— HOW TO COMPLETE THIS TASK —
When you reach the line containing "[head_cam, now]", begin reproducing the material exactly, stop after the line containing "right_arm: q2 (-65", and leave out any pictures along the way.

— AVAILABLE DATA —
——

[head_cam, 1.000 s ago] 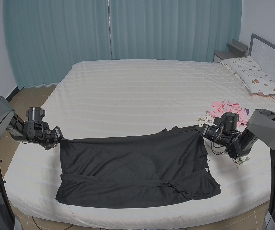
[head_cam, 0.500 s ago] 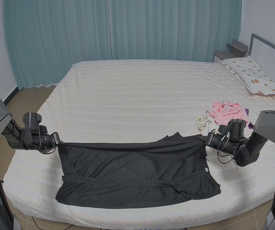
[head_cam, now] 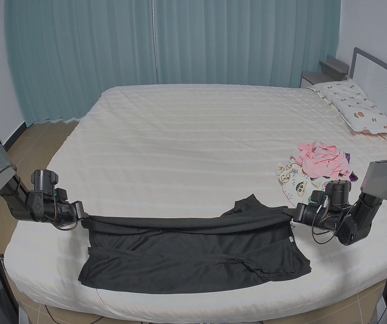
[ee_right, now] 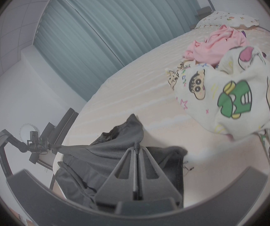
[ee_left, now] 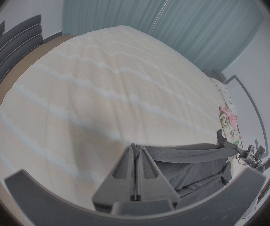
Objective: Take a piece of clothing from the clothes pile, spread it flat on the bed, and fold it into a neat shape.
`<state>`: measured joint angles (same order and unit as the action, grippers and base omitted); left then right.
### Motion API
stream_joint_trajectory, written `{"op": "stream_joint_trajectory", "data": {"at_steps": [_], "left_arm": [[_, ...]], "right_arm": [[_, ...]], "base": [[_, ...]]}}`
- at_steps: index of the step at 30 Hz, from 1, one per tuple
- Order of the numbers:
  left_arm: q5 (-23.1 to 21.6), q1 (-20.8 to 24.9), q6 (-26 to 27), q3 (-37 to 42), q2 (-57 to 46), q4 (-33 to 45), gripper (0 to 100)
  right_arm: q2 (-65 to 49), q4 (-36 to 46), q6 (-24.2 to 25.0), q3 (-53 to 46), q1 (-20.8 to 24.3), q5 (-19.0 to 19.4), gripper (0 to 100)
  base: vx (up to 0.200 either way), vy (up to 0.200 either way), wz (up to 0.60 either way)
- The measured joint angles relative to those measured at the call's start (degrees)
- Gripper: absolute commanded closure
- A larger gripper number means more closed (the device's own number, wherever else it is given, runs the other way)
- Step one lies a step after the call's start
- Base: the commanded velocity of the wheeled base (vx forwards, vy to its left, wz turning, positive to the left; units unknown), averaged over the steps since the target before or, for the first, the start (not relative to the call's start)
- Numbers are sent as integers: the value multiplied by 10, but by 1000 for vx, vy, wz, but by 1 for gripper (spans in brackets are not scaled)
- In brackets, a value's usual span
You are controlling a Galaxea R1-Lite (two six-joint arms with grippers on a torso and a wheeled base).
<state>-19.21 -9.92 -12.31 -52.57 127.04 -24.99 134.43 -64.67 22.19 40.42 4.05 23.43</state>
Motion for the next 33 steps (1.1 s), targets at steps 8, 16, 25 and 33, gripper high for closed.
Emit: {"op": "stream_joint_trajectory", "data": {"at_steps": [8, 16, 25, 33], "left_arm": [[0, 0, 11, 36, -2, -27, 100], [-1, 0, 11, 74, -4, -69, 100], [-1, 0, 12, 127, -4, -124, 100], [-2, 0, 11, 170, -4, -163, 0]], "right_arm": [[9, -6, -22, -33, -1, 2, 100], [15, -49, -27, -68, -2, 3, 100], [25, -52, -31, -90, -3, 3, 100], [42, -101, -41, -119, -3, 3, 0]], "base": [[0, 0, 0], [0, 0, 0], [0, 0, 0], [0, 0, 0]]}}
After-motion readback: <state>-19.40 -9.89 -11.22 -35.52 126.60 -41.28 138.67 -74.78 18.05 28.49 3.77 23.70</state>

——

— RESPONSE AREA —
[head_cam, now] 
[ee_right, now] 
[ee_left, now] 
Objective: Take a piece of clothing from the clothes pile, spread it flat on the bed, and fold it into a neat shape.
`<state>`: measured joint angles (same order and unit as the action, grippers and base omitted); left then right.
### Motion API
stream_joint_trajectory, written `{"op": "stream_joint_trajectory", "data": {"at_steps": [_], "left_arm": [[_, ...]], "right_arm": [[_, ...]], "base": [[_, ...]]}}`
- at_steps: index of the step at 30 Hz, from 1, one per tuple
- Order of the numbers:
  left_arm: q5 (-23.1 to 21.6), q1 (-20.8 to 24.9), q6 (-26 to 27), q3 (-37 to 42), q2 (-57 to 46), q4 (-33 to 45), gripper (0 to 100)
  right_arm: q2 (-65 to 49), q4 (-36 to 46), q6 (-24.2 to 25.0), q3 (-53 to 46), q1 (-20.8 to 24.3), q5 (-19.0 to 19.4), gripper (0 to 100)

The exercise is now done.